• **PROBLEM TO WORK ON**:
Your response should consist of the entries below, written out exactly.

___ STUDY MATERIAL ___

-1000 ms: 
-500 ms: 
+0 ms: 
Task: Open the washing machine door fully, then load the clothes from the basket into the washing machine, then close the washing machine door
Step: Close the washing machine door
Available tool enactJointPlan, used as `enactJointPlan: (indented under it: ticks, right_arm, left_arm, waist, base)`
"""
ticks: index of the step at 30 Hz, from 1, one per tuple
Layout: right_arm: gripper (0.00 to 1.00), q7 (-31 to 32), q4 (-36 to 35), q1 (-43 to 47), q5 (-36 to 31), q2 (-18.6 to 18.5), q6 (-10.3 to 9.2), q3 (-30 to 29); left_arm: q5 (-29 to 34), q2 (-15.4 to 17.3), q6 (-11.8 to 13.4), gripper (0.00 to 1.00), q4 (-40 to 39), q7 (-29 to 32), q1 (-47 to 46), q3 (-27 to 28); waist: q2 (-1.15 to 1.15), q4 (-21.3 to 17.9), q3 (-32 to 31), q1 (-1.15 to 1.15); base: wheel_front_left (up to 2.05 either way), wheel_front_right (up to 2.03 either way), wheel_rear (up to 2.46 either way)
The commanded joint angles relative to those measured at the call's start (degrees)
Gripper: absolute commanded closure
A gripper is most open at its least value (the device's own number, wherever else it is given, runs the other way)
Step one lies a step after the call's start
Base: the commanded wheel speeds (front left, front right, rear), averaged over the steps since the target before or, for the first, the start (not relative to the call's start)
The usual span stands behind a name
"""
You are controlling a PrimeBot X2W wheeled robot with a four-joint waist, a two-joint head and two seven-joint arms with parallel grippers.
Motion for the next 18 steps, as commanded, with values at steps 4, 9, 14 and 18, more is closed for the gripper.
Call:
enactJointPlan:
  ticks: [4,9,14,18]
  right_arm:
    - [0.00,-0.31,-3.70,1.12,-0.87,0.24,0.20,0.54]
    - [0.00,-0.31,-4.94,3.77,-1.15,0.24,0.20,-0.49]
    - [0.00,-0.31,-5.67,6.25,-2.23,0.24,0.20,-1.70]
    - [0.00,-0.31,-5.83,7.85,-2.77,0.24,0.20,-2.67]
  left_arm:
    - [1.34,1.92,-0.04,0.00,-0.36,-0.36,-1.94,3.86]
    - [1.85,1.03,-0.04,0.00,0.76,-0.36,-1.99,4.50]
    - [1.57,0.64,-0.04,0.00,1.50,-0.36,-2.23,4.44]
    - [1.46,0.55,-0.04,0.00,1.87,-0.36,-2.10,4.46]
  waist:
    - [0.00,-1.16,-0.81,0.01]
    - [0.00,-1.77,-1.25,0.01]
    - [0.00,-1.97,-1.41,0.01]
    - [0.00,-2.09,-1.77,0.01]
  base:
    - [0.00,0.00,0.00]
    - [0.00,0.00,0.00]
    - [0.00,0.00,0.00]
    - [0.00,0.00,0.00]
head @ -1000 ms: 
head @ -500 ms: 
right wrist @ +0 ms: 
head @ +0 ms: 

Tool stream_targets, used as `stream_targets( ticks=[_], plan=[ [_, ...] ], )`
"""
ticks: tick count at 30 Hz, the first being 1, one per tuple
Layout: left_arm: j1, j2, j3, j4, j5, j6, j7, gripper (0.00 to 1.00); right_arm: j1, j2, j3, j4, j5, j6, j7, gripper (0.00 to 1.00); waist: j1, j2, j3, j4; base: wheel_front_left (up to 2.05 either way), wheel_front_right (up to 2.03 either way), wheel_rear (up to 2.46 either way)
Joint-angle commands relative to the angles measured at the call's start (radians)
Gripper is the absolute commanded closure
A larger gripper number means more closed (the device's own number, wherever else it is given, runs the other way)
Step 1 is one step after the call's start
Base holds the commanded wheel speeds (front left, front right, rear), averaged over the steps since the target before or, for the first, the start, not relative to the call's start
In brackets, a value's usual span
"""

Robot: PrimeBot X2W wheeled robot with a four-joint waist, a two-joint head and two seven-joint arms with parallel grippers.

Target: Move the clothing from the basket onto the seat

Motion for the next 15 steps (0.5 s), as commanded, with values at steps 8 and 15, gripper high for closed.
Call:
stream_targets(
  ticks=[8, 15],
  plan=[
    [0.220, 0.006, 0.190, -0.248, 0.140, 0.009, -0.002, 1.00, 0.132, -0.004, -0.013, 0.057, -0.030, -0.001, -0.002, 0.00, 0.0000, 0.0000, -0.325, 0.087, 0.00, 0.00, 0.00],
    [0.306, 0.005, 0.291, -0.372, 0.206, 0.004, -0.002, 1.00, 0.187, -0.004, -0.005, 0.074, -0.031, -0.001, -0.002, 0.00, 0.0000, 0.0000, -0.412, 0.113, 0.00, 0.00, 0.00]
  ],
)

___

• **ANSWER BELOW**:
-1000 ms: 
-500 ms: 
+0 ms: 
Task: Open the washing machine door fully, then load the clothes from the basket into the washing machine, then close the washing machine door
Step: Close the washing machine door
Available tool enactJointPlan, used as `enactJointPlan: (indented under it: ticks, right_arm, left_arm, waist, base)`
"""
ticks: index of the step at 30 Hz, from 1, one per tuple
Layout: right_arm: gripper (0.00 to 1.00), q7 (-31 to 32), q4 (-36 to 35), q1 (-43 to 47), q5 (-36 to 31), q2 (-18.6 to 18.5), q6 (-10.3 to 9.2), q3 (-30 to 29); left_arm: q5 (-29 to 34), q2 (-15.4 to 17.3), q6 (-11.8 to 13.4), gripper (0.00 to 1.00), q4 (-40 to 39), q7 (-29 to 32), q1 (-47 to 46), q3 (-27 to 28); waist: q2 (-1.15 to 1.15), q4 (-21.3 to 17.9), q3 (-32 to 31), q1 (-1.15 to 1.15); base: wheel_front_left (up to 2.05 either way), wheel_front_right (up to 2.03 either way), wheel_rear (up to 2.46 either way)
The commanded joint angles relative to those measured at the call's start (degrees)
Gripper: absolute commanded closure
A gripper is most open at its least value (the device's own number, wherever else it is given, runs the other way)
Step one lies a step after the call's start
Base: the commanded wheel speeds (front left, front right, rear), averaged over the steps since the target before or, for the first, the start (not relative to the call's start)
The usual span stands behind a name
"""
You are controlling a PrimeBot X2W wheeled robot with a four-joint waist, a two-joint head and two seven-joint arms with parallel grippers.
Motion for the next 18 steps, as commanded, with values at steps 4, 9, 14 and 18, more is closed for the gripper.
Call:
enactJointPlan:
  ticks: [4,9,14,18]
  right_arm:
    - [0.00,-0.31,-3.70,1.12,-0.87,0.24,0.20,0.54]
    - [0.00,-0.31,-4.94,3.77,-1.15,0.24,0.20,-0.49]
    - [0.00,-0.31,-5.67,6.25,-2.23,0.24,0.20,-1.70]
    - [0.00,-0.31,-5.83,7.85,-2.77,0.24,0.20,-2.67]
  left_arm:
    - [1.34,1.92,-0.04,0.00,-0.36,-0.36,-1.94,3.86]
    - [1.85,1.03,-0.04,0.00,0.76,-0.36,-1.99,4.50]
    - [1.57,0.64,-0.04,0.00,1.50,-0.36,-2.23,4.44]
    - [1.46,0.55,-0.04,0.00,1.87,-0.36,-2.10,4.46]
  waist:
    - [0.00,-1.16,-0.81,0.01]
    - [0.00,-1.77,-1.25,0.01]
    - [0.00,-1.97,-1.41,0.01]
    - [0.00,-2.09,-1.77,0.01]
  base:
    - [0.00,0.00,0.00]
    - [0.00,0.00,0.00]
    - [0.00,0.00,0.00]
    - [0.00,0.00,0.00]
head @ -1000 ms: 
head @ -500 ms: 
right wrist @ +0 ms: 
head @ +0 ms: 

Tool stream_targets, used as `stream_targets( ticks=[_], plan=[ [_, ...] ], )`
"""
ticks: tick count at 30 Hz, the first being 1, one per tuple
Layout: left_arm: j1, j2, j3, j4, j5, j6, j7, gripper (0.00 to 1.00); right_arm: j1, j2, j3, j4, j5, j6, j7, gripper (0.00 to 1.00); waist: j1, j2, j3, j4; base: wheel_front_left (up to 2.05 either way), wheel_front_right (up to 2.03 either way), wheel_rear (up to 2.46 either way)
Joint-angle commands relative to the angles measured at the call's start (radians)
Gripper is the absolute commanded closure
A larger gripper number means more closed (the device's own number, wherever else it is given, runs the other way)
Step 1 is one step after the call's start
Base holds the commanded wheel speeds (front left, front right, rear), averaged over the steps since the target before or, for the first, the start, not relative to the call's start
In brackets, a value's usual span
"""

Robot: PrimeBot X2W wheeled robot with a four-joint waist, a two-joint head and two seven-joint arms with parallel grippers.

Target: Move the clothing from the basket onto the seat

Motion for the next 15 steps (0.5 s), as commanded, with values at steps 8 and 15, gripper high for closed.
Call:
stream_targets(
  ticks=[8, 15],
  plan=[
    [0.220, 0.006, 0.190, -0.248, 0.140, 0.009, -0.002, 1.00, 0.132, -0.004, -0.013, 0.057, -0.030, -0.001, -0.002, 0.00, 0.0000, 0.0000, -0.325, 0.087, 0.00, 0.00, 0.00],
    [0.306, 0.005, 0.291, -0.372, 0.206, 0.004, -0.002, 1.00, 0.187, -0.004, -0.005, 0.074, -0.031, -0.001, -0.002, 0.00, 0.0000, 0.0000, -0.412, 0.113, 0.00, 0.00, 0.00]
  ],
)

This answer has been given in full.